(Data items)
+++++

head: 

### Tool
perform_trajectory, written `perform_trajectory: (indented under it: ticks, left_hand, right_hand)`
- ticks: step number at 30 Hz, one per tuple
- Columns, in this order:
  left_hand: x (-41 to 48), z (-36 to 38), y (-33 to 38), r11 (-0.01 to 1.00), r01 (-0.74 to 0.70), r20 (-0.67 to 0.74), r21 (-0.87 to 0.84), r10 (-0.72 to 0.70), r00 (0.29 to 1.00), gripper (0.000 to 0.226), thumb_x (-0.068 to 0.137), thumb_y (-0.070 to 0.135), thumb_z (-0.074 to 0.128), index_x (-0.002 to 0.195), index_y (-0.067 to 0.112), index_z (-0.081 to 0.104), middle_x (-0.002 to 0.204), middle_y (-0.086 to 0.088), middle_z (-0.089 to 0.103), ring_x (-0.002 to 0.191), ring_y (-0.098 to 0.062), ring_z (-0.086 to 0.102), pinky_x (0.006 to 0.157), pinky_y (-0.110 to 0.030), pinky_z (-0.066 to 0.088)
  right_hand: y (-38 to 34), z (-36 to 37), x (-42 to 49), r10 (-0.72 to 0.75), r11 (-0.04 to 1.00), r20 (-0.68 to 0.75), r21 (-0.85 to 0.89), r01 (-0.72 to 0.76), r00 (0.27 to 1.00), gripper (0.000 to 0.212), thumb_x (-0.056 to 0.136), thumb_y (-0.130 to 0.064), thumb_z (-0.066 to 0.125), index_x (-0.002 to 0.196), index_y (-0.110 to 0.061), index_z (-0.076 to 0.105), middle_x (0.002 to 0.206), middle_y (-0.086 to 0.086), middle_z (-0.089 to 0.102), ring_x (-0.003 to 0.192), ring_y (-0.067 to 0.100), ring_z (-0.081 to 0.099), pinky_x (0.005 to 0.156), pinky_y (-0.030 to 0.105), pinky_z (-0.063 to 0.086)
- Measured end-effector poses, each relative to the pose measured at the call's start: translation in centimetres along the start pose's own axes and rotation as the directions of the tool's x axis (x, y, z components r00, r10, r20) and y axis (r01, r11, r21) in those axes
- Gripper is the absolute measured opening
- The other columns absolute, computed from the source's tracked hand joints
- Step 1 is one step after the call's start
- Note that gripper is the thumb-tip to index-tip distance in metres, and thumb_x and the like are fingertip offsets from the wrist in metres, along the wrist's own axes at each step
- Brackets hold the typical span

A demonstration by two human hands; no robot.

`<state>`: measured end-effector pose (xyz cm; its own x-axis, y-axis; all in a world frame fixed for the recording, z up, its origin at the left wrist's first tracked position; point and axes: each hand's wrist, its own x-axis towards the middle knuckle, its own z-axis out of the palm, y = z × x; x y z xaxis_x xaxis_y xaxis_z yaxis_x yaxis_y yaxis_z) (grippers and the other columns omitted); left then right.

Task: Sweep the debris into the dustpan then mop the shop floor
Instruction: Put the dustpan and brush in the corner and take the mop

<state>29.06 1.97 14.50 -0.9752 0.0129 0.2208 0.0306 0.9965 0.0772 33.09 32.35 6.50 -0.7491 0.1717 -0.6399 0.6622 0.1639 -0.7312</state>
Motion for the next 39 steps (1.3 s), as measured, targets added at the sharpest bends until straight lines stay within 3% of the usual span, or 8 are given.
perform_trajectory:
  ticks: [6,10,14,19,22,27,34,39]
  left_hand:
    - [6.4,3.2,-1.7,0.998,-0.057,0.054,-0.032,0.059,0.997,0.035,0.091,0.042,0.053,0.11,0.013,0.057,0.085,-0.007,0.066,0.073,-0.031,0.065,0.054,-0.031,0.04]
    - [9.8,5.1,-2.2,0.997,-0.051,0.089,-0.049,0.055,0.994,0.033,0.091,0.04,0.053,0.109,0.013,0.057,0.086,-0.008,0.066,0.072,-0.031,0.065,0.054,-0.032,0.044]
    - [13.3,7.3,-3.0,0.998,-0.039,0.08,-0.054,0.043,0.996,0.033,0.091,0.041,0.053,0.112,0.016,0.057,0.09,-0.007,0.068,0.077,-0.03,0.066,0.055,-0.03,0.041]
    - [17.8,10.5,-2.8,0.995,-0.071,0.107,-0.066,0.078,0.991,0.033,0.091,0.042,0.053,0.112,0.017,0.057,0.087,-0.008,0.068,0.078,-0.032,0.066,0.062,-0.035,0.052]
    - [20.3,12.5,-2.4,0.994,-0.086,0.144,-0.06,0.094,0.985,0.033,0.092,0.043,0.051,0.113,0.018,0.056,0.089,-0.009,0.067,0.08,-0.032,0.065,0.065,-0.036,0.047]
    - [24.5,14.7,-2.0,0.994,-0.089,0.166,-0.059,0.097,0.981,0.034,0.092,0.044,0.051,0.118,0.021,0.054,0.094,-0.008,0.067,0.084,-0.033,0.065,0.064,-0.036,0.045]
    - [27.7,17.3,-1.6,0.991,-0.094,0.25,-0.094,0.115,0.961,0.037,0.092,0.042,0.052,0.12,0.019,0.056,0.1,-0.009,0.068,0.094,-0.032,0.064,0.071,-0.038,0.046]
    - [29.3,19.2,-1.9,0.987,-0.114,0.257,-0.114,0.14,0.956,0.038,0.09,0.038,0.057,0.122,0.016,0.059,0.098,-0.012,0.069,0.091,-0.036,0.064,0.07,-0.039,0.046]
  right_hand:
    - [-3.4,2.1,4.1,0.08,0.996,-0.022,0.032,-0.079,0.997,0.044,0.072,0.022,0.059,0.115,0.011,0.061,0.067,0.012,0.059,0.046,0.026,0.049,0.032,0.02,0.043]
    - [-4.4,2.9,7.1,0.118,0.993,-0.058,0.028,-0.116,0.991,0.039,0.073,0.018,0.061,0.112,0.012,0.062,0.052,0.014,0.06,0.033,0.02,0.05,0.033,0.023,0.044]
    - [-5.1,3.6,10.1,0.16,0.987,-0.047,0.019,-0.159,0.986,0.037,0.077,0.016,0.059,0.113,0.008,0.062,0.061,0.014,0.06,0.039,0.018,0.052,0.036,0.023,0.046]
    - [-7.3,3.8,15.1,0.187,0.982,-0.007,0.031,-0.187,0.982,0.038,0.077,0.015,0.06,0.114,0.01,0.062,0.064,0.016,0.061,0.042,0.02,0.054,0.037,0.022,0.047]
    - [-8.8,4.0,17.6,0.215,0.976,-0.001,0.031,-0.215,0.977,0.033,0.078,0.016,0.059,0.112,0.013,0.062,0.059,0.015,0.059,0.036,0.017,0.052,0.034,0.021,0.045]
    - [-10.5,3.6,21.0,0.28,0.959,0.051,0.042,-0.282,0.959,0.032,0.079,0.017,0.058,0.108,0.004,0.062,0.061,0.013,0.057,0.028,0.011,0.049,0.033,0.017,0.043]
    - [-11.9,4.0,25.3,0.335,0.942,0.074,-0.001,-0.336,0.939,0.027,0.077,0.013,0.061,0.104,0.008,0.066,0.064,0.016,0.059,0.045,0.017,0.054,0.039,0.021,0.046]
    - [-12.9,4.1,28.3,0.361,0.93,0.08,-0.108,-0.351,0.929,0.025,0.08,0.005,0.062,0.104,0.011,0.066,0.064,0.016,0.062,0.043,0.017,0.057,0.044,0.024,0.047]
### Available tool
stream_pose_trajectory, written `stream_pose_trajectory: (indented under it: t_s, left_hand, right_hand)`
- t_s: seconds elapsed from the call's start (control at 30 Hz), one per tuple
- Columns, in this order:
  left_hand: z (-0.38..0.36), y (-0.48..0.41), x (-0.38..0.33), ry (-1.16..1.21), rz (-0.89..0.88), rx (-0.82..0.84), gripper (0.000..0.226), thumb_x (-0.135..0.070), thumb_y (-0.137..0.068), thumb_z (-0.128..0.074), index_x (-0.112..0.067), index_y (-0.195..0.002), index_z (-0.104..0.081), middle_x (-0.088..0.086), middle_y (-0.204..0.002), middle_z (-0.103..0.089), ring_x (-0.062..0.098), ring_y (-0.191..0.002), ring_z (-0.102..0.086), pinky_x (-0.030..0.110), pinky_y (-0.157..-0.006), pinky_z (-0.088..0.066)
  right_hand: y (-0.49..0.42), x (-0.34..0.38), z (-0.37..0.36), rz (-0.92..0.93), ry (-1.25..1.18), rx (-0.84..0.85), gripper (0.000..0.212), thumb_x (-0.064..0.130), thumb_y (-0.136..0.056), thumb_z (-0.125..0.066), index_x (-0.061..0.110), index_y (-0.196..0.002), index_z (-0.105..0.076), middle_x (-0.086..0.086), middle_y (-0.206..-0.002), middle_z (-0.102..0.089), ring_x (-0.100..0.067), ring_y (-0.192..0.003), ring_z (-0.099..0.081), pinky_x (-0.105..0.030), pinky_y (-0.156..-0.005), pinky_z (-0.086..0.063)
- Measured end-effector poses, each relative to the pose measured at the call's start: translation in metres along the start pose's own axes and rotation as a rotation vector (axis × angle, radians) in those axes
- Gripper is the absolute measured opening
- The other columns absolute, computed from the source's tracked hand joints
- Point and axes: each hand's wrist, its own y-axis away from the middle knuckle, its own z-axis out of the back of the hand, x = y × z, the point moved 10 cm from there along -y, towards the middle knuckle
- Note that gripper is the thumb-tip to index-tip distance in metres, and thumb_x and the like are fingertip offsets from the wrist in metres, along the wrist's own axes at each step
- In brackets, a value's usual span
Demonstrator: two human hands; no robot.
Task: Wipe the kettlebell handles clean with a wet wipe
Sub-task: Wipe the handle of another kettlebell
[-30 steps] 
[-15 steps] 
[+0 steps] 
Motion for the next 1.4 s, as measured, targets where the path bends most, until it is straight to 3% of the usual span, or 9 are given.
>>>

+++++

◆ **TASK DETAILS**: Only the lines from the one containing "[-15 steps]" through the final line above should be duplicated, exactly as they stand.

◆ **ANSWER SECTION**:
[-15 steps] 
[+0 steps] 
Motion for the next 1.4 s, as measured, targets where the path bends most, until it is straight to 3% of the usual span, or 9 are given.
>>>

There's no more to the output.